* **Assignment**
Please output exactly the lines of the material from the first through the line containing "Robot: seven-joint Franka", and nothing more.

◆ ◆ ◆ ◆

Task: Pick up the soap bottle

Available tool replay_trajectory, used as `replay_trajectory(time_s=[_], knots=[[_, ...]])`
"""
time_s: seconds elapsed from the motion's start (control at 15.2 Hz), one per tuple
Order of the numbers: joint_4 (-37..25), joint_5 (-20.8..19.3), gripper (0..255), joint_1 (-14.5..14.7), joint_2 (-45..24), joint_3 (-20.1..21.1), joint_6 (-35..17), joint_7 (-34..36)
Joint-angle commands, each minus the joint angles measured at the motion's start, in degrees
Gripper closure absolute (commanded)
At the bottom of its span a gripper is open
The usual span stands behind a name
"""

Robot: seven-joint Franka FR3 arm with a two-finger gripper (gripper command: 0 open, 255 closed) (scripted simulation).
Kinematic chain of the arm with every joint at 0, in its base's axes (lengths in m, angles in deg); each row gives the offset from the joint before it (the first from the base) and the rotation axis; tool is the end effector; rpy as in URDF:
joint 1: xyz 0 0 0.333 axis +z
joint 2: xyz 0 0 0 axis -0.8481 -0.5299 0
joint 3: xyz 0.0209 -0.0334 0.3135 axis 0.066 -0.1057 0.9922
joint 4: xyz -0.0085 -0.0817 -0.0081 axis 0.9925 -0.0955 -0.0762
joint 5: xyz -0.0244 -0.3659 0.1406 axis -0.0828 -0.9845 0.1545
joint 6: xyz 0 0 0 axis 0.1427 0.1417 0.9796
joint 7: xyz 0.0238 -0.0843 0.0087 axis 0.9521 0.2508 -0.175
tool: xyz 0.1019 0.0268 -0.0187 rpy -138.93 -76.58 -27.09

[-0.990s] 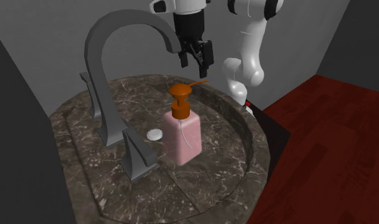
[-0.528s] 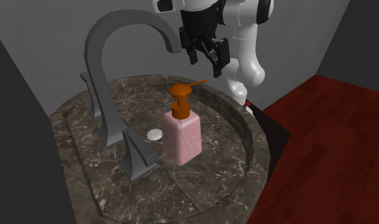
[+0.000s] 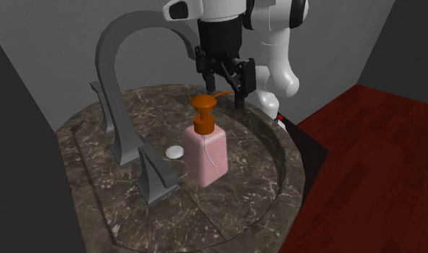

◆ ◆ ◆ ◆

* **Task solution**
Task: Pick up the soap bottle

Available tool replay_trajectory, used as `replay_trajectory(time_s=[_], knots=[[_, ...]])`
"""
time_s: seconds elapsed from the motion's start (control at 15.2 Hz), one per tuple
Order of the numbers: joint_4 (-37..25), joint_5 (-20.8..19.3), gripper (0..255), joint_1 (-14.5..14.7), joint_2 (-45..24), joint_3 (-20.1..21.1), joint_6 (-35..17), joint_7 (-34..36)
Joint-angle commands, each minus the joint angles measured at the motion's start, in degrees
Gripper closure absolute (commanded)
At the bottom of its span a gripper is open
The usual span stands behind a name
"""

Robot: seven-joint Franka FR3 arm with a two-finger gripper (gripper command: 0 open, 255 closed) (scripted simulation).

The given output is complete.